== TASK INPUTS ==
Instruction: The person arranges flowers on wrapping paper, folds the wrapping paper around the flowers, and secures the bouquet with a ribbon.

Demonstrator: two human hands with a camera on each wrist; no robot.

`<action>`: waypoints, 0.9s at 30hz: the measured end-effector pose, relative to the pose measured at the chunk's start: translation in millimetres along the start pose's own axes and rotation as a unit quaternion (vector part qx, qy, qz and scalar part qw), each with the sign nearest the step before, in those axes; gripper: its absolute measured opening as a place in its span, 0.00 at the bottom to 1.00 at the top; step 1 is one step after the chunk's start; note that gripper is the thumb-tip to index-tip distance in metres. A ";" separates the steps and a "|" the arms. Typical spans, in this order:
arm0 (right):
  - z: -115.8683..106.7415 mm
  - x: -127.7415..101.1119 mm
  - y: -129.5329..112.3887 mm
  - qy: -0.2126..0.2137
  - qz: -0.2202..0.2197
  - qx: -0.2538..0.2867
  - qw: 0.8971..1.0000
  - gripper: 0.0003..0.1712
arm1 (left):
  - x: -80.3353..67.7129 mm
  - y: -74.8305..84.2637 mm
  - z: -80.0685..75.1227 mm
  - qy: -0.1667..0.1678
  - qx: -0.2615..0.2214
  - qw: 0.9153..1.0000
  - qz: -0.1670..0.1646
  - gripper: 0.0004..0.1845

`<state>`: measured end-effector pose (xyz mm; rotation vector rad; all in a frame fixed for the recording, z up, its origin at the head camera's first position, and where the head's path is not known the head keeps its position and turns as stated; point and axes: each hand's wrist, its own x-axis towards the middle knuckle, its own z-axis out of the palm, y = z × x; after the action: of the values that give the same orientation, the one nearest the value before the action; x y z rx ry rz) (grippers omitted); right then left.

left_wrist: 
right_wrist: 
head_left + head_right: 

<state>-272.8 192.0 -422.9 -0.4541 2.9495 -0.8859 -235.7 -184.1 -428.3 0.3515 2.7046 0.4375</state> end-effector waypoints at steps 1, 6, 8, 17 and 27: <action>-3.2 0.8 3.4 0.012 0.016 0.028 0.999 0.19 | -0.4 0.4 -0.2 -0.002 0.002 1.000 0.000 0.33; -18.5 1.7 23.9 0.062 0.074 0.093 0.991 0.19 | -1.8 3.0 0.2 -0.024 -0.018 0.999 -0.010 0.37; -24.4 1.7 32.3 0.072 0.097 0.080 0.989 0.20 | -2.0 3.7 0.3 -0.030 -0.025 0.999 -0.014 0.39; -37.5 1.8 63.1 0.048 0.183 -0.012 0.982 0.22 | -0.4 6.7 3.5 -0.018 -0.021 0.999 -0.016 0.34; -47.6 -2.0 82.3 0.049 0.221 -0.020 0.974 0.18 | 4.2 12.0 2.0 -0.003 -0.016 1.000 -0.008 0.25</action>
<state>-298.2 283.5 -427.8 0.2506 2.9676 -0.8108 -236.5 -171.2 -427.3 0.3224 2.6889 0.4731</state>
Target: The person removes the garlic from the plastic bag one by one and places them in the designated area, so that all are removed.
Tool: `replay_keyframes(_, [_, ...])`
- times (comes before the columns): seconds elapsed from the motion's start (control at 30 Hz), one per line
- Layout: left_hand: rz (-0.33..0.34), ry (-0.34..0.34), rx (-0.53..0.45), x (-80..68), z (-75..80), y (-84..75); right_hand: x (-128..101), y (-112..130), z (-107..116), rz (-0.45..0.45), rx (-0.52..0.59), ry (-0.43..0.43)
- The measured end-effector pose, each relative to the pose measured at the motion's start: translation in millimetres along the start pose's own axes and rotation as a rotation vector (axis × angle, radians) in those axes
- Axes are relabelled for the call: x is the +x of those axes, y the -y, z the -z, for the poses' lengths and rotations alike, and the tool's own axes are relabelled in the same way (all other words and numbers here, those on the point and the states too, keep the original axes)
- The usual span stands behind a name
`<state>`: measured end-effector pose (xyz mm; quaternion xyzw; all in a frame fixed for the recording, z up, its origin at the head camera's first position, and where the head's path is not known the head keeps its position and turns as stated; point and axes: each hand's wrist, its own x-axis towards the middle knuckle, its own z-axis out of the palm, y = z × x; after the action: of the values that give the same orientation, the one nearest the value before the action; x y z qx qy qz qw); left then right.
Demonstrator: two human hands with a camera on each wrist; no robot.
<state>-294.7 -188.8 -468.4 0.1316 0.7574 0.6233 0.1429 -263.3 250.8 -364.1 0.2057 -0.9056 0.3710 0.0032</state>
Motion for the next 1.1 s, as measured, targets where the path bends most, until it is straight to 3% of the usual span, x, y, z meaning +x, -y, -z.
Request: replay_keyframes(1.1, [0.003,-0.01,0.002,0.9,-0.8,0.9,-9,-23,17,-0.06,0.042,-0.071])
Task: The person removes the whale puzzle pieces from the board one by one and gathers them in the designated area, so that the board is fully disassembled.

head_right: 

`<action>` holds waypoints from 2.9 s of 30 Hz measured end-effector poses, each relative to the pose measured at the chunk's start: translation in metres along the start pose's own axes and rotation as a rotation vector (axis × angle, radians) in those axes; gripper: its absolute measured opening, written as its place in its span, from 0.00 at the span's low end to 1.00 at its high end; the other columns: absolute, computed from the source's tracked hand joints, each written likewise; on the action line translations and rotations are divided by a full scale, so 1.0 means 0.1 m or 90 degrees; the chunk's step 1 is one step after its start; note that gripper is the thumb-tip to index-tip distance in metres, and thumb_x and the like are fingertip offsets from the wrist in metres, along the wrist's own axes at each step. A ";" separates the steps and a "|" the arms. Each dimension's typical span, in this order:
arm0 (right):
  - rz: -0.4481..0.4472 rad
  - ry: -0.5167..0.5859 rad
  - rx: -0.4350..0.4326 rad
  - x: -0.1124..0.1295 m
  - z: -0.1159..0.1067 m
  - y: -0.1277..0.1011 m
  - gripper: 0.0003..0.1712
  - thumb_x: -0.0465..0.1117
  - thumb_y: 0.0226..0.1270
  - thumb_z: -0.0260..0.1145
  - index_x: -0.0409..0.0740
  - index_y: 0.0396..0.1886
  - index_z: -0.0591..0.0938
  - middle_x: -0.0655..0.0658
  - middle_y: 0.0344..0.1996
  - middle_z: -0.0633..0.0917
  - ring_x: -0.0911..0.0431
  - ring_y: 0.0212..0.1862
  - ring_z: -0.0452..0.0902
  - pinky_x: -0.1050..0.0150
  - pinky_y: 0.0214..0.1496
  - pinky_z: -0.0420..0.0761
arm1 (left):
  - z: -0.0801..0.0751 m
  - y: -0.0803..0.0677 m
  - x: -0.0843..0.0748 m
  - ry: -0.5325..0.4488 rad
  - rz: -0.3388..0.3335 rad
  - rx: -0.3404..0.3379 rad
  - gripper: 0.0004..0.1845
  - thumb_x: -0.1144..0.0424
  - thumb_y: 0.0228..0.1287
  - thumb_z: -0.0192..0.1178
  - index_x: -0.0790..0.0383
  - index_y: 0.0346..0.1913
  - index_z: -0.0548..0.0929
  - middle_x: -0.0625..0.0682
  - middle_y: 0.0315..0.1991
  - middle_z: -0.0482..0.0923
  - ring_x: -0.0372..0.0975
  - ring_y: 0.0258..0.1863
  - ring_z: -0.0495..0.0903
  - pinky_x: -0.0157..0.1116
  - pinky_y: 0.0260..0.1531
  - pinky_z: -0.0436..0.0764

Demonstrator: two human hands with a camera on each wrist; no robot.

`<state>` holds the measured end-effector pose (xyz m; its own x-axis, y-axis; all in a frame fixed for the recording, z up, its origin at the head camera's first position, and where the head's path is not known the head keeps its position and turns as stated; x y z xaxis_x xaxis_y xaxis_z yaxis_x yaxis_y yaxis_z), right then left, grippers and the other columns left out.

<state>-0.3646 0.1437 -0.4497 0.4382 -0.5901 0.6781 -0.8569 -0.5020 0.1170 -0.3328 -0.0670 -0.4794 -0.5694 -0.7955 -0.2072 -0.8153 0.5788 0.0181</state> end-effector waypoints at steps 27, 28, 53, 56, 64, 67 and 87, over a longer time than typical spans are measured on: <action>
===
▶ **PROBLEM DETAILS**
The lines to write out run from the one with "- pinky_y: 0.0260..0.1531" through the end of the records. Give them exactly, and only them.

▶ **ANSWER AREA**
  - pinky_y: 0.0260..0.1531
  - pinky_z: -0.0436..0.0764

Demonstrator: two human hands with a camera on each wrist; no robot.

`<state>` holds the measured end-effector pose (xyz m; its own x-axis, y-axis; all in a frame fixed for the recording, z up, its origin at the head camera's first position, and where the head's path is not known the head keeps its position and turns as stated; x y z xaxis_x xaxis_y xaxis_z yaxis_x yaxis_y yaxis_z), right then left, grippers and the other columns left out.

<state>-0.3646 0.1437 -0.4497 0.4382 -0.5901 0.6781 -0.8569 -0.5020 0.1170 -0.3328 -0.0670 -0.4794 -0.5694 -0.7955 -0.2072 -0.8153 0.5788 0.0181</state> end-effector waypoints at steps 27, 28, 53, 56, 64, 67 and 87, over a longer time than typical spans are measured on: <action>

With this, the exercise is finished.